--- Dataset content Enclosed Below ---

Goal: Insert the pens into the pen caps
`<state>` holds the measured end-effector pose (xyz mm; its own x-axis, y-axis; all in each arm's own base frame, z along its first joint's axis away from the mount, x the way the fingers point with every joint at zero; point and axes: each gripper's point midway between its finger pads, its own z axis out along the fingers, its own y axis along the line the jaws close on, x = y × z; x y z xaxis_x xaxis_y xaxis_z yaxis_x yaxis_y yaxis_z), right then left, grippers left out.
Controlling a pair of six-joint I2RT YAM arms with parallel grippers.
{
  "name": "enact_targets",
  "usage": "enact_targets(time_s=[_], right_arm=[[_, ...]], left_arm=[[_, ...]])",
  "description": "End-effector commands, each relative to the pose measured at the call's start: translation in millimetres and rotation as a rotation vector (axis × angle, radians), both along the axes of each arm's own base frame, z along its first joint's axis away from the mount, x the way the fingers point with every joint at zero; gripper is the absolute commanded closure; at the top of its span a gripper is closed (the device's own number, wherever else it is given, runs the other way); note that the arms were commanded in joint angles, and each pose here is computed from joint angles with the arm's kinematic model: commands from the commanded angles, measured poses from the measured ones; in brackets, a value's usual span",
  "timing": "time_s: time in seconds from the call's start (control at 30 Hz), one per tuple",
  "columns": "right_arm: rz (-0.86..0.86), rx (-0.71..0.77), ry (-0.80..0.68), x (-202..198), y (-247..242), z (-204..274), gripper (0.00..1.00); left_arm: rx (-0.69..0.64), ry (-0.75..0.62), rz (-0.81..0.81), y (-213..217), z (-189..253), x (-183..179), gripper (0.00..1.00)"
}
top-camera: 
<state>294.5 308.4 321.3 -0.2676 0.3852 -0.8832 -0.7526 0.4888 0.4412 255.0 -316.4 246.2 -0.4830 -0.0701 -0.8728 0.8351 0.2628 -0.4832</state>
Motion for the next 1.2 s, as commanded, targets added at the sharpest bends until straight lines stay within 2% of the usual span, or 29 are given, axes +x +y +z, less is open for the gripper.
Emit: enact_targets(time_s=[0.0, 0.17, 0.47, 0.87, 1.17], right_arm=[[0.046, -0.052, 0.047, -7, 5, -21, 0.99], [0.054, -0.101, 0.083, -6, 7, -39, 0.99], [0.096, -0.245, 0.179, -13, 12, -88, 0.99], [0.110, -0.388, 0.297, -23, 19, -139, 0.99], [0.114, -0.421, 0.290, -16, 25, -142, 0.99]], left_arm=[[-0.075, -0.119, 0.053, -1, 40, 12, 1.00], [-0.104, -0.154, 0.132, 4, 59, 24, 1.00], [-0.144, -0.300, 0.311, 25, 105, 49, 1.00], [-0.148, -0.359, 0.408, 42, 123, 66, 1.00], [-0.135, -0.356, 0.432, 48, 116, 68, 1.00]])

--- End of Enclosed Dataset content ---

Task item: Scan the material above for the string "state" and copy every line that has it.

Written solution:
`<state>` holds the measured end-effector pose (xyz mm; its own x-axis, y-axis; all in each arm's own base frame, z along its first joint's axis away from the mount, x the way the fingers point with every joint at zero; point and axes: each gripper's point midway between its finger pads, its own z axis out along the fingers, its own y axis along the line the jaws close on, x = y × z; x y z xaxis_x xaxis_y xaxis_z yaxis_x yaxis_y yaxis_z), right then left, grippers left out.
<state>294.5 308.4 321.3 -0.2676 0.3852 -0.8832 -0.7526 0.4888 0.4412 255.0 -316.4 246.2 -0.4830 -0.0701 -0.8728 0.8351 0.2628 -0.4832</state>

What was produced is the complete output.